Try it>
From the first line to the last, retype the records exactly without their images.

Collected data
%%

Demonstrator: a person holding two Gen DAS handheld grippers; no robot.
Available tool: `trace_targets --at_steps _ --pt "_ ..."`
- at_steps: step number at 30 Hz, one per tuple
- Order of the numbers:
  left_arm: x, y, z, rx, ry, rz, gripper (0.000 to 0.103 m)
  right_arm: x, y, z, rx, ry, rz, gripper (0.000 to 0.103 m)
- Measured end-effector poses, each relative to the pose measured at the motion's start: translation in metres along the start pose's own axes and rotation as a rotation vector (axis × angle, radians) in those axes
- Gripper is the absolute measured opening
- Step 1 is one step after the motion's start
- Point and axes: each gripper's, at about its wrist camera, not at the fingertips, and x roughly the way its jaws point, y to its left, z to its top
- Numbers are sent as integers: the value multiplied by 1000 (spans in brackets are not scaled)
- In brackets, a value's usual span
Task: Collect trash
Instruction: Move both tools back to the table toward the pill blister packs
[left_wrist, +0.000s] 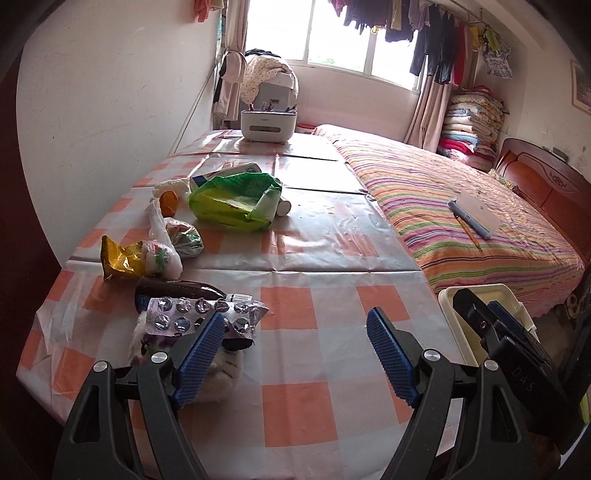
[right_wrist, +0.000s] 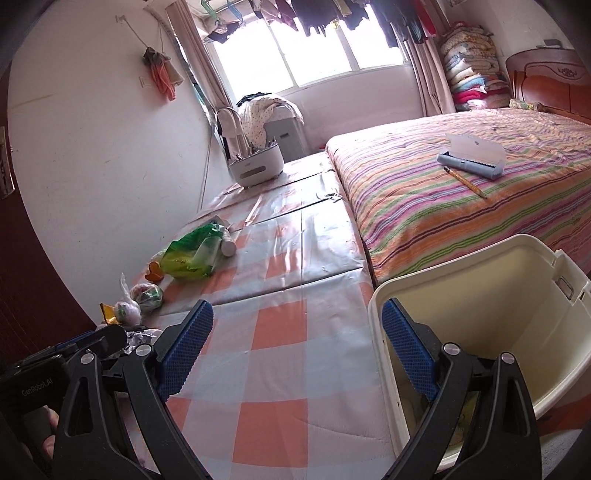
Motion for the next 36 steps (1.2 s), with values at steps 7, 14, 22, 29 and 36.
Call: trace_targets --at_steps 7,14,22,29,36 --pt "-12 42 -3 -89 -24 46 77 11 29 -11 -87 47 58 91" --pt "-21 72 -12 -127 -13 87 77 20 61 -20 -163 109 163 91" --pt "-28 93 -22 -130 7 105 77 30 104 -18 -248 171 335 91" --pt "-28 104 -30 -149 43 99 77 47 151 -5 -454 216 508 91" --pt "-25 121 -34 -214 76 72 77 77 176 -2 -614 348 611 90"
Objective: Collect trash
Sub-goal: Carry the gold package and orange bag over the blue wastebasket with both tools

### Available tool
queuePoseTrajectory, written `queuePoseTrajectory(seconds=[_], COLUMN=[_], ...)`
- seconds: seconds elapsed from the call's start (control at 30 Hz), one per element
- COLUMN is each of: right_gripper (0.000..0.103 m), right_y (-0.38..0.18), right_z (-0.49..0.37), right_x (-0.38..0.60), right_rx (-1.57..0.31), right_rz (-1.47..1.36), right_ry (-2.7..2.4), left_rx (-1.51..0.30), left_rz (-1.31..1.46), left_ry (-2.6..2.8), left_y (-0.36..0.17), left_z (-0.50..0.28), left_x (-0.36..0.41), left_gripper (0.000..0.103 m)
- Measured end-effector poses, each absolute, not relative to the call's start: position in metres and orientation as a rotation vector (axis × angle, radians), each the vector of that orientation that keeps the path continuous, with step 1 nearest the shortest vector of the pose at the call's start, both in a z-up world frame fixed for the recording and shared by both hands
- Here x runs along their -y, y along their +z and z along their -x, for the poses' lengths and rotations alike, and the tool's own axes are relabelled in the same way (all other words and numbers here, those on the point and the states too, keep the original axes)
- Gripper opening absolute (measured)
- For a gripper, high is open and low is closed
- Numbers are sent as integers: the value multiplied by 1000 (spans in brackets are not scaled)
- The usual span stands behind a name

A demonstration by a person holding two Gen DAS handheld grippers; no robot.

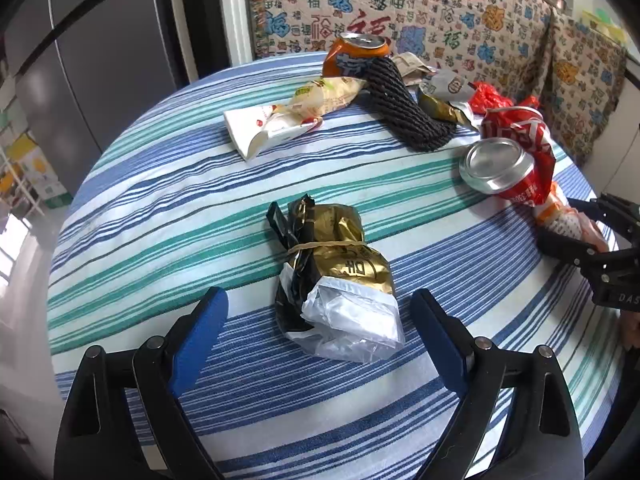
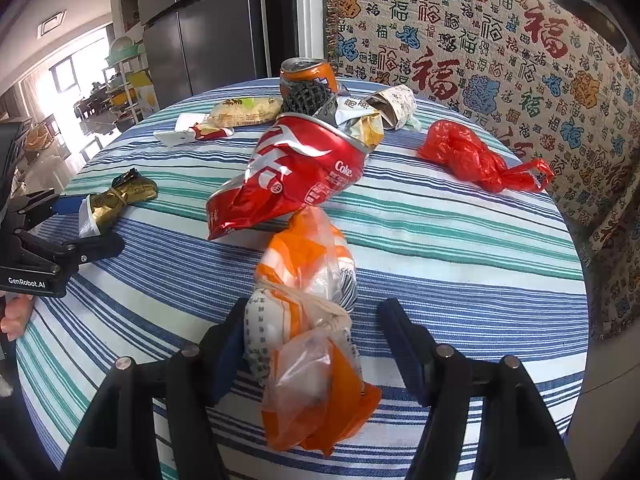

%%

Reply to the exercise>
Demonstrator: a person holding two Gen DAS handheld grippers; no robot.
Available tool: `trace_targets --at_steps _ --pt "_ ..."`
- at_steps: step number at 30 Hz, one per tuple
- Order of the numbers:
  left_arm: x, y, z, rx, ry, rz, gripper (0.000 to 0.103 m)
  right_arm: x, y, z, rx, ry, rz, gripper (0.000 to 0.103 m)
- Measured end-effector poses, each relative to the pose measured at the motion's start: translation in metres along the start pose's own axes and rotation as a rotation vector (axis × angle, radians) in those axes
- Gripper is the absolute measured opening
- Step 1 is one step after the motion's start
- Point and axes: each gripper's, at about its wrist camera, not at the fingertips, and x roughly the way its jaws point, y to its left, z to its top
- Numbers are sent as integers: the value multiplied by 1000 (spans in brackets are not scaled)
- In brackets, a value's usual span
Task: Collect trash
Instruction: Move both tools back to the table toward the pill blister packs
[left_wrist, +0.000s] 
[right_wrist, +0.000s] 
Motion for the next 36 steps (1.2 s), with values at steps 7, 14, 22, 29 and 36.
Call: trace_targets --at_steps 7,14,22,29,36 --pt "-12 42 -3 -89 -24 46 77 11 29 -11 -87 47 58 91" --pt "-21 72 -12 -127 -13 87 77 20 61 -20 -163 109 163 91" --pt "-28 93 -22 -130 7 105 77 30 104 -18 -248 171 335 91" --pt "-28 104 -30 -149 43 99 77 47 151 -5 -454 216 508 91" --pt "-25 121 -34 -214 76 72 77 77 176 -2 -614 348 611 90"
Objective: Collect trash
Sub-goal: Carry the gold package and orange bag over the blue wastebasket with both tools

### Available tool
queuePoseTrajectory, written `queuePoseTrajectory(seconds=[_], COLUMN=[_], ...)`
- seconds: seconds elapsed from the call's start (control at 30 Hz), one per element
- COLUMN is each of: right_gripper (0.000..0.103 m), right_y (-0.38..0.18), right_z (-0.49..0.37), right_x (-0.38..0.60), right_rx (-1.57..0.31), right_rz (-1.47..1.36), right_ry (-2.7..2.4), left_rx (-1.51..0.30), left_rz (-1.31..1.46), left_ry (-2.6..2.8), left_y (-0.36..0.17), left_z (-0.50..0.28), left_x (-0.36..0.41), left_gripper (0.000..0.103 m)
- Measured end-effector poses, each absolute, not relative to the call's start: position in metres and orientation as a rotation vector (axis × angle, radians), each the vector of that orientation that keeps the path continuous, with step 1 nearest the shortest vector of the pose at the call's start, both in a z-up world frame fixed for the recording and shared by both hands
- Here x runs along their -y, y along their +z and z along their -x, for the poses' lengths and rotations alike, and the tool's own axes are relabelled in the same way (all other words and numbers here, those on the point and the states too, keep the original axes)
- Gripper opening absolute (measured)
- For a gripper, high is open and low is closed
- Numbers are sent as integers: the value multiplied by 1000 (spans in brackets are not scaled)
- The usual span stands behind a name

A demonstration by a person holding two Gen DAS handheld grippers; no robot.

With the output given, the exercise is complete.